Objectives: Endometriosis is a chronic inflammatory disease known to contribute to infertility. Laparoscopic excision of endometriotic lesions represents a standard treatment modality for symptomatic women. Our study aims to assess the potential benefits of laparoscopic excision of endometriosis in patients experiencing infertility associated with the condition, as well as to define the clinical factors that may impact the cumulative pregnancy rate.

Design: In this retrospective analysis, a total of 102 patients with endometriosis-related infertility were enrolled.

Materials, setting, methods: All participants underwent reproductive surgery and were then categorized into two groups: those who conceived were assigned to group A, while those who did not were assigned to group B. The correlation between clinical factors and pregnancy rate was assessed using the log-rank test, and both univariate and multivariate analyses were conducted utilizing the Cox regression model.

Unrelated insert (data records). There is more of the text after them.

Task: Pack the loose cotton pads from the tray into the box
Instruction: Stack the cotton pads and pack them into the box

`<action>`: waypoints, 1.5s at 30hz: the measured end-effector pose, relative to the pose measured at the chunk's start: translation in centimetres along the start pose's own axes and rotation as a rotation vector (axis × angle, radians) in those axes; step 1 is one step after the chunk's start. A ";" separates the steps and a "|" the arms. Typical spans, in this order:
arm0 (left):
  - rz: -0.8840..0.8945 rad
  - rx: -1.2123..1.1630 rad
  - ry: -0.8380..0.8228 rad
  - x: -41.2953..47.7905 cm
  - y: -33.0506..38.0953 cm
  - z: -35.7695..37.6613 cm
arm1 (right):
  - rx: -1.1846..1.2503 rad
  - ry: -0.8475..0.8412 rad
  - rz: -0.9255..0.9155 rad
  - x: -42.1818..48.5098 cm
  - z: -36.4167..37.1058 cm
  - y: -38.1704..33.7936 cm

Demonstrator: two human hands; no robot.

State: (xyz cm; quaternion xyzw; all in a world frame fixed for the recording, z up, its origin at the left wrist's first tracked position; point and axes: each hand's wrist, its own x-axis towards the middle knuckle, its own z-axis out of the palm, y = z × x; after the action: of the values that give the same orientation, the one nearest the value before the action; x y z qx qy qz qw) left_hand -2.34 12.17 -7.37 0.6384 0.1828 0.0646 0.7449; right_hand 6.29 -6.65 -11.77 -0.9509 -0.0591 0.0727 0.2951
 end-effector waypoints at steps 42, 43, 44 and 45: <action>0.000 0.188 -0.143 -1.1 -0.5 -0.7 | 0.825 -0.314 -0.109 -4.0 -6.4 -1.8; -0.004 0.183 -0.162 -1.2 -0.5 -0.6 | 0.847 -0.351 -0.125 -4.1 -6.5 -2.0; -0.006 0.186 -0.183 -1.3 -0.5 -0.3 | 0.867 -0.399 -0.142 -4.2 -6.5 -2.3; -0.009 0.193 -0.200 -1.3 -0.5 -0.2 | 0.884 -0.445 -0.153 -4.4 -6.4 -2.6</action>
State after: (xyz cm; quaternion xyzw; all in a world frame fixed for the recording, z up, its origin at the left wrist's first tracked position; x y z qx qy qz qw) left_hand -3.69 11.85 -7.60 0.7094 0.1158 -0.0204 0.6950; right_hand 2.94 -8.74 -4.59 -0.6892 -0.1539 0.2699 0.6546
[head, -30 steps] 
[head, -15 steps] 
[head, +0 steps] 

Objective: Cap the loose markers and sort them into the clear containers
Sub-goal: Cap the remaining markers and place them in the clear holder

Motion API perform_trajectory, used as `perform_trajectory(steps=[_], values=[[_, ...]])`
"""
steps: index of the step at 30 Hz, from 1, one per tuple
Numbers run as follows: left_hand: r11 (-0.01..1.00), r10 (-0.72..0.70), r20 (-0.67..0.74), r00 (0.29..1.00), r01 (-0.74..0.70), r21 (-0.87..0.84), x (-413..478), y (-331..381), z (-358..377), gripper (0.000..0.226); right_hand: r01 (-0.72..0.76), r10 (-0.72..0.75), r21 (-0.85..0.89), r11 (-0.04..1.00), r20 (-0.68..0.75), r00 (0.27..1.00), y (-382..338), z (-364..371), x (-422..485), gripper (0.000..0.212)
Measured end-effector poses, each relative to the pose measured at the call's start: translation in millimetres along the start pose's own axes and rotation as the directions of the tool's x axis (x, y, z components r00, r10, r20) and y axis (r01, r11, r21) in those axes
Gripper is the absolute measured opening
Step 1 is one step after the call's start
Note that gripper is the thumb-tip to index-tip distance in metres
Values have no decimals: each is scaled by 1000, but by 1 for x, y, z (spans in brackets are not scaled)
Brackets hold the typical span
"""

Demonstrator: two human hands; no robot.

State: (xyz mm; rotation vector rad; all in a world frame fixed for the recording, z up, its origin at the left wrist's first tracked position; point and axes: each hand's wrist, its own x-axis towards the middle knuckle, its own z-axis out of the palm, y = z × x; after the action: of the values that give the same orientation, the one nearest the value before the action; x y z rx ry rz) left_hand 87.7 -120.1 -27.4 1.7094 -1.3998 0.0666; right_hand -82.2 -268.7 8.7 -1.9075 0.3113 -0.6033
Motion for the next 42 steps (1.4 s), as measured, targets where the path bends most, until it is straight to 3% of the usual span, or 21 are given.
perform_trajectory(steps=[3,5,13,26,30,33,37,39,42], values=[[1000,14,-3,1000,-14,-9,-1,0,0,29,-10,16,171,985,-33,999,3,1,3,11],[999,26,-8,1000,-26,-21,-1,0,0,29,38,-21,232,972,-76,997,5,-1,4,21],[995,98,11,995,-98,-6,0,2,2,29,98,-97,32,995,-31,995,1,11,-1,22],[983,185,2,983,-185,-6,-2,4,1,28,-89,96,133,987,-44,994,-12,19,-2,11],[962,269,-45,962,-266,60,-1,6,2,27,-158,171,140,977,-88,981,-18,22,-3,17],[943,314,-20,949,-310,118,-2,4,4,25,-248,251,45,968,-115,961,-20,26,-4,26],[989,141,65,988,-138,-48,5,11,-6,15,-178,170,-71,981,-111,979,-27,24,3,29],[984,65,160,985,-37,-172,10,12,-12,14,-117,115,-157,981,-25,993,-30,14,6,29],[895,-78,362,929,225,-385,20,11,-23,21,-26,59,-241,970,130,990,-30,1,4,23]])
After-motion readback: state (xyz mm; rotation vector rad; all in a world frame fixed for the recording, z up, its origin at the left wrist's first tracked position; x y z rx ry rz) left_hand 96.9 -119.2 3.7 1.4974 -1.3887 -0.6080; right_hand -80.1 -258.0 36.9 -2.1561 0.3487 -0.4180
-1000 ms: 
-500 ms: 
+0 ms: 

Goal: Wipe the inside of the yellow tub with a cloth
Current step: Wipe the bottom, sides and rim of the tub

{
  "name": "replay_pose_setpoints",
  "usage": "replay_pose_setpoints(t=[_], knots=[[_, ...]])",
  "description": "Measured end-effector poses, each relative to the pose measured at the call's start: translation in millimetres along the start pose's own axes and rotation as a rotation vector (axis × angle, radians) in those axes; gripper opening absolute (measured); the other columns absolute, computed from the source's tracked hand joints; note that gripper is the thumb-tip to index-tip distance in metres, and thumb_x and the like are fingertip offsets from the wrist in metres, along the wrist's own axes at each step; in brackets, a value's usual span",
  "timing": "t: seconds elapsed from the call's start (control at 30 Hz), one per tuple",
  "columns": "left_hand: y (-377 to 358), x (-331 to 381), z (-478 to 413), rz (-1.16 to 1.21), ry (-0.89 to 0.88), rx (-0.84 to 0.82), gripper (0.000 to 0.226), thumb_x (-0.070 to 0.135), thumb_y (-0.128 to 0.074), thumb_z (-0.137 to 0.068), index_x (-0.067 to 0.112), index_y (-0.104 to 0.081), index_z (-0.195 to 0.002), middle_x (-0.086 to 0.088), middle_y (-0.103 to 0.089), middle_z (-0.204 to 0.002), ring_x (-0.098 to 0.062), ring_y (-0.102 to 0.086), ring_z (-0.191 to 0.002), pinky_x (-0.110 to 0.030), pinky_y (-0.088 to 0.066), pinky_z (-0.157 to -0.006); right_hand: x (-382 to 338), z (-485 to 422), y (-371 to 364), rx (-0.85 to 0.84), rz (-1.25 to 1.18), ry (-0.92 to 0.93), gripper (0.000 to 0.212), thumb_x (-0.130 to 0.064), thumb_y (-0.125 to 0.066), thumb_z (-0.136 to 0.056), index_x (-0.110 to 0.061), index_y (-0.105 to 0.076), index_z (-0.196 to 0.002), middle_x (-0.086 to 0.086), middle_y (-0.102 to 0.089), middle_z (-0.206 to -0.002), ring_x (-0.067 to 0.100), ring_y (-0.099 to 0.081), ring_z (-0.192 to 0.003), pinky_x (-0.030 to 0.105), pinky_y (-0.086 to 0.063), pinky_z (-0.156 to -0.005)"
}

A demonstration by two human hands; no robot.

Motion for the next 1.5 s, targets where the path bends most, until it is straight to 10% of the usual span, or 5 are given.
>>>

Results: The median age of the patients was 33.5 years, with a median follow-up duration of 70 months. Throughout the study period, 71 patients (69.6%) conceived (group A), while the remaining 31 patients (30.4%) did not conceive (group B), irrespective of the use of Assisted-Reproduction Technologies. The Cox regression model revealed that factors such as the duration of infertility, presence of deep infiltrating endometriosis, bowel endometriosis, rASRM stages, pelvic adhesions, and recurrent disease negatively impacted postoperative conception rates. Conversely, complete excision and coagulation of endometriotic lesions, as well as ablation of ovarian endometriomas, emerged as independent positive predictive factors for postoperative clinical pregnancy.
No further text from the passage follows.